Species of gastropod

Anatoma laevapex is a species of small sea snail, a marine gastropod mollusk or micromollusk in the family Anatomidae.

==Etymology==
The species name ‘laevapex’ refers to the smooth initial teleoconch.

==Description==
The protoconch comprises a single, slightly elevated whorl with a pointed nucleus and coarsely pitted sculpture. The transition to the teleoconch is marked by a sharp lip with a flexuous margin, and is clearly distinguished by a change in sculpture. The protoconch measures 0.19 mm in diameter.

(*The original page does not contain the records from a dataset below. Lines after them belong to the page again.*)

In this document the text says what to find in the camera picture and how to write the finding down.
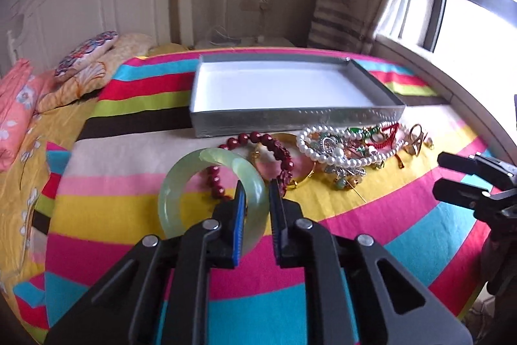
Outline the green jade bangle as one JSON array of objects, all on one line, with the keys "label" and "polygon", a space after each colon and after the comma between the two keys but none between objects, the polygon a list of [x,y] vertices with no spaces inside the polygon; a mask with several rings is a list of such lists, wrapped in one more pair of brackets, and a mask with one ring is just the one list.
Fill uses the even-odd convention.
[{"label": "green jade bangle", "polygon": [[247,216],[243,235],[243,253],[251,252],[266,230],[269,214],[265,182],[255,167],[240,155],[218,148],[192,151],[169,170],[160,187],[158,215],[166,238],[183,235],[187,228],[181,220],[180,201],[187,182],[196,173],[210,167],[230,169],[245,189]]}]

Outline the silver pearl brooch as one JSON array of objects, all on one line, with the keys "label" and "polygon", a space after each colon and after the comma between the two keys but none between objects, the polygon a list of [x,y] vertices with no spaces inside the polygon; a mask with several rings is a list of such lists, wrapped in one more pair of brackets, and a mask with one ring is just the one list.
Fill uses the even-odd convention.
[{"label": "silver pearl brooch", "polygon": [[360,161],[364,157],[364,146],[361,142],[322,132],[317,133],[314,146],[315,152],[318,154],[315,163],[325,173],[333,174],[336,178],[363,177],[366,175],[366,170],[361,165],[345,168],[337,163],[340,158]]}]

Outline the gold bangle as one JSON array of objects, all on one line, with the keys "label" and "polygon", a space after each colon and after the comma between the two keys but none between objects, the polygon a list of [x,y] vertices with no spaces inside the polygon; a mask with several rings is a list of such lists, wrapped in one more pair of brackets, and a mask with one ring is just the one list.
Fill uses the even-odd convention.
[{"label": "gold bangle", "polygon": [[[301,187],[314,174],[316,163],[298,151],[295,135],[281,132],[272,134],[272,137],[284,152],[280,153],[279,148],[271,151],[266,145],[256,144],[250,155],[251,163],[266,182],[276,178],[284,192]],[[291,159],[291,170],[282,169],[283,158]]]}]

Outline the grey shallow jewelry box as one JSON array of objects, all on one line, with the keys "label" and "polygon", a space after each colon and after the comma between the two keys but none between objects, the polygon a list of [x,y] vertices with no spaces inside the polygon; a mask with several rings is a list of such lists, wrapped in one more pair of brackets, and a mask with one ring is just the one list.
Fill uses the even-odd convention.
[{"label": "grey shallow jewelry box", "polygon": [[196,136],[396,122],[405,103],[350,57],[205,52],[190,103]]}]

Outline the yellow floral bed sheet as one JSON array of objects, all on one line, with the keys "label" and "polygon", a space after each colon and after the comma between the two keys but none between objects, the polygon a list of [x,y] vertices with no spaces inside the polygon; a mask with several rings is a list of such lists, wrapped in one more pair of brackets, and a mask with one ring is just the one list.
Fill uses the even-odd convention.
[{"label": "yellow floral bed sheet", "polygon": [[[186,52],[186,47],[158,46],[144,57],[175,52]],[[55,157],[65,157],[101,89],[45,113],[35,109],[15,161],[7,171],[1,171],[1,291],[8,308],[36,341],[44,340],[47,334],[45,308],[41,303],[30,306],[27,299],[15,295],[14,288],[42,275],[53,208],[52,198],[43,191],[52,177],[49,163]]]}]

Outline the yellow shell pattern pillow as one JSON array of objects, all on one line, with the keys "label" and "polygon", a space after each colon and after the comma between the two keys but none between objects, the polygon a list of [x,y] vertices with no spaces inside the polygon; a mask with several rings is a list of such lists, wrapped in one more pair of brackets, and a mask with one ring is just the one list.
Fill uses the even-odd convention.
[{"label": "yellow shell pattern pillow", "polygon": [[63,82],[59,88],[43,96],[36,108],[38,113],[69,105],[84,95],[105,87],[118,67],[129,59],[145,56],[153,46],[154,40],[143,33],[120,36],[111,49]]}]

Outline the folded pink floral quilt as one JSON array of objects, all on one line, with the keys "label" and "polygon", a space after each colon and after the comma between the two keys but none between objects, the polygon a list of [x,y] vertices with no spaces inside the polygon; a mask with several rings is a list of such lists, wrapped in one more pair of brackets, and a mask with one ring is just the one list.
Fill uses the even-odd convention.
[{"label": "folded pink floral quilt", "polygon": [[53,72],[36,75],[28,59],[19,59],[1,79],[1,171],[17,157],[39,100],[53,87]]}]

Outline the embroidered floral small pillow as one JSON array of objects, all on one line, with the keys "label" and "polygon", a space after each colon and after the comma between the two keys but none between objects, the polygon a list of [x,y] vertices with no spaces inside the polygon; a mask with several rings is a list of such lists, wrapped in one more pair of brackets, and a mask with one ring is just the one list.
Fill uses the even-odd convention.
[{"label": "embroidered floral small pillow", "polygon": [[85,40],[59,62],[54,79],[57,82],[67,81],[108,52],[118,38],[116,31],[104,31]]}]

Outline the white nightstand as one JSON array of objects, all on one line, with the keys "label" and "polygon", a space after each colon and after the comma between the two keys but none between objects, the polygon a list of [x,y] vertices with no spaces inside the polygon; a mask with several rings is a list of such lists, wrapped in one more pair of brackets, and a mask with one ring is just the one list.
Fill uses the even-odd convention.
[{"label": "white nightstand", "polygon": [[196,50],[240,48],[240,47],[294,47],[294,44],[282,37],[245,37],[204,39],[195,44]]}]

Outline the slim white desk lamp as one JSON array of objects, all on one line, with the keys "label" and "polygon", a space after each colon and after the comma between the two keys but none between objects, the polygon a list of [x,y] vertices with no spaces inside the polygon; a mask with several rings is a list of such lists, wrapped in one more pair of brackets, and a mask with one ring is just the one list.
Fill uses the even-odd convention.
[{"label": "slim white desk lamp", "polygon": [[221,22],[210,30],[208,43],[214,47],[237,46],[239,38],[233,37],[228,32],[228,4],[229,0],[222,0]]}]

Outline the white wooden headboard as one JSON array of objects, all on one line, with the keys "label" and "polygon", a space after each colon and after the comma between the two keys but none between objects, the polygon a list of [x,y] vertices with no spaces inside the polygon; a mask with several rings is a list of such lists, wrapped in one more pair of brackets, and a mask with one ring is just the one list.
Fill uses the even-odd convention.
[{"label": "white wooden headboard", "polygon": [[139,32],[155,45],[195,43],[193,0],[26,0],[6,33],[11,62],[28,59],[43,71],[83,40],[103,31]]}]

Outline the wall socket panel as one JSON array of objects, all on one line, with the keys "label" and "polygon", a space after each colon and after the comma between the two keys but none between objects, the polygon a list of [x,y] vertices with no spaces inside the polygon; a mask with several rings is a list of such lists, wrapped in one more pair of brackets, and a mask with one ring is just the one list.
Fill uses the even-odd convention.
[{"label": "wall socket panel", "polygon": [[242,11],[267,11],[271,9],[271,0],[240,0]]}]

The teleoconch features a flattened spire and a disk-shaped outline, with sloping, weakly convex shoulders and a smooth apex. The margins of the selenizone are prominently protruding. Flexuous axial ribs are present, and the aperture is pear-shaped with a distinct slit. The suture is deep. Shell dimensions are: height 1.0 mm, width 1.5 mm, and aperture height 0.67 mm (67% of total height). The shell is an opaque grayish white.

There are 2¼ regularly coiled whorls with convex shoulder areas and a rounded base. The selenizone is positioned above the periphery, and the distance between the base of the selenizone and the suture is small but increases progressively.

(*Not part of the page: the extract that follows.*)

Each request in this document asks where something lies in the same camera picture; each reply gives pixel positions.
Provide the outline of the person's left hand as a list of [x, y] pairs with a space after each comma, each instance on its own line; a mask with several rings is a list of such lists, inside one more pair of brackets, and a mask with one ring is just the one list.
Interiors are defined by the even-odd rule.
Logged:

The umbilicus is open, tortuous, and deep, with a steep spiral keel leading to the base of the columellar callus.

The aperture has a rounded base, columella, and parietal area, with a flattened shoulder and a funnel-shaped selenizone. It tapers to a pointed junction with the penultimate whorl. The lip is sharp, strongly reclined at its union with the penultimate whorl, and protrudes prominently at both the upper shoulder and the columella. A thin, reclining callus is present along the parietal area, and the lower lip is distinctly disk-shaped. The slit is positioned above the periphery, extending one-quarter of a whorl in depth, bordered above and below by flattened, sharp margins. The callus remains thin throughout, and the interior of the aperture is smooth.

Anatomical description: The body is translucent white anteriorly, with orange-brown internal organs visible within the visceral mass. The white radula can be seen inside the translucent neck region. The snout is smooth, broad, and flattened, featuring two symmetrical anterior lobes that are united by a single flat, convex margin on the antero-dorsal surface (Fig. 9D–E). Eyes are absent.

A pair of broad, tapered cephalic tentacles is present, each bearing six rounded lobes with deep folds between them; the tips are blunt and non-papillate. The foot is small when contracted, presenting an irregular surface texture. The epipodium bears five pairs of appendages, with the three anterior pairs consisting of epipodial tentacles or possibly small epipodial sensory organs (ESOs).

==Distribution==
This species occurs in the Central Indian Ridge at depths between 2560–3296 m.